Nonlinear Functionals of Fractional Brownian Motion

分数布朗运动的非线性泛函

• 批准号: 0504783
• 负责人: Yaozhong Hu
• 金额: --
• 依托单位: University of Kansas Center for Research Inc
• 依托单位国家: 美国
• 项目类别: Standard Grant
• 财政年份: 2005
• 资助国家: 美国
• 起止时间: 2005-08-01 至 2008-07-31
• 项目状态: 已结题
• 来源: https://www.nsf.gov/awardsearch/showAward?AWD_ID=0504783&HistoricalAwards=false
• 关键词: Nonlinear; Functionals; Fractional; Brownian; Motion

Fractional Brownian motion is neither Markov process nor semimartingale. Thus it can be and has recently been applied to describe phenomena that cannot be described by these two major stochastic processes. To enlarge the scope of application one needs to study the nonlinear functionals of fractional Brownian motion. An important and natural class of such functionals are those given by stochastic differential equations. In addition to studying self-intersection local time, the principal investigator proposes to study general stochastic differential equations driven by fractional Brownian motion. The difficulty in such study is caused by the fact that the powerful Picard's iteration approach fails to work. The principal investigator proposes to combine fractional calculus, anticipative stochastic calculus, and the characteristic theory to investigate such equations.To describe natural or social phenomena mathematically, people usually use Markov property (the future depends only on today although the whole history until today is known). This is a reasonable simplification, particularly if one considers the sophistication needed to deal with the entire past. However, it becomes more and more demanding to assimilate all the information available to better predict the future. Fractional Brownian motion is among the simplest statistical model that captures this long memory character. It has found many applications. To more adequately fit mathematical models to the phenomena under consideration, one should use fractional Brownian motion as building blocks to obtain more sophisticated random quantities.
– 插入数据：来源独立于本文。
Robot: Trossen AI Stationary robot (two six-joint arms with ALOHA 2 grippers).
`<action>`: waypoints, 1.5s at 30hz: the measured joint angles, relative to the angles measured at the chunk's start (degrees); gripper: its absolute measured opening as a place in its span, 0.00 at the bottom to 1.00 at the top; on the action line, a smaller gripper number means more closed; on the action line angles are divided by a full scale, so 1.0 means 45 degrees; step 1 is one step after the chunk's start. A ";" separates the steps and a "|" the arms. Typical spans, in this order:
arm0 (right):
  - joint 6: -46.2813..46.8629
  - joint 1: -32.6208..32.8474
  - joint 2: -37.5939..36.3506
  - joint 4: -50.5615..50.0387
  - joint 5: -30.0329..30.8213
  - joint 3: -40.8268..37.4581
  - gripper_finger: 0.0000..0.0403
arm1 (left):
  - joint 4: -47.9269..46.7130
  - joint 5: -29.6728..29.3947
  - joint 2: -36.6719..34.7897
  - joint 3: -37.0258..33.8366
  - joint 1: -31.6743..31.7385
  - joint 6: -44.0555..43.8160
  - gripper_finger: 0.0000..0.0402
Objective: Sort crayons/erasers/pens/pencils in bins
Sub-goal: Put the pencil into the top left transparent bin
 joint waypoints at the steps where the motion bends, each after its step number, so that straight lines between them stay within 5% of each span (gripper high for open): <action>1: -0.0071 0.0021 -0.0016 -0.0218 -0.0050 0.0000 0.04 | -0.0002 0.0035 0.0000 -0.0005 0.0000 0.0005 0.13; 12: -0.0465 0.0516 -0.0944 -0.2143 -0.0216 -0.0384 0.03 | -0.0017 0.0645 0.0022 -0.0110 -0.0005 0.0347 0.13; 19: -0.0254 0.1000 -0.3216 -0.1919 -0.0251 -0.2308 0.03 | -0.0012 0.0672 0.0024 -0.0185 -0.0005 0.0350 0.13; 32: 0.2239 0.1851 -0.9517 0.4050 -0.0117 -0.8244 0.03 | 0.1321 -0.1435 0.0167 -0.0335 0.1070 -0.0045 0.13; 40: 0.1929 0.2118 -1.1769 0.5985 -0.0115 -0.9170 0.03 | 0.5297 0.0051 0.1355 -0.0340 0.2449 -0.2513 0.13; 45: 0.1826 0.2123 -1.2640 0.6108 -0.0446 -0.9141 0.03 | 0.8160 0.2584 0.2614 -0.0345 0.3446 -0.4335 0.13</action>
The principal investigator has focused on this statistical model for a number of years and has achieved significant success. This research will considerably further this progress and is expected to have impact on many other fields. Immediate applications are to be found in finance and bio-informatics.

布朗运动的分数既不是马尔可夫的过程，也不是半明星。因此，它可以并且最近应用于描述这两个主要随机过程无法描述的现象。为了扩大应用的范围，需要研究分数布朗运动的非线性功能。 重要和自然的此类功能是随机微分方程给出的功能。除了研究当地时间的自我交流外，主要研究者还建议研究由布朗尼分数运动驱动的一般随机微分方程。 这项研究的困难是由于强大的PICARD迭代方法无法正常工作的事实引起的。 主要研究者建议将分数演算，预期的随机演算以及研究这种方程式的特征理论结合。要数学上描述自然或社会现象，人们通常使用Markov属性（尽管今天已经知道了整个历史，但未来仅取决于今天）。这是一个合理的简化，尤其是如果人们认为整个过去所需的复杂性。但是，吸收所有可用的信息以更好地预测未来，这变得越来越苛刻。 分数布朗运动是捕获这种长期记忆特征的最简单统计模型之一。 它找到了许多应用程序。为了使数学模型更适合所考虑的现象，应将布朗尼运动作为构建块以获得更复杂的随机数量。主要研究人员多年来一直关注该统计模型，并取得了巨大的成功。这项研究将大大进一步发展，并有望对许多其他领域产生影响。即时应用，可以在金融和生物信息学中找到。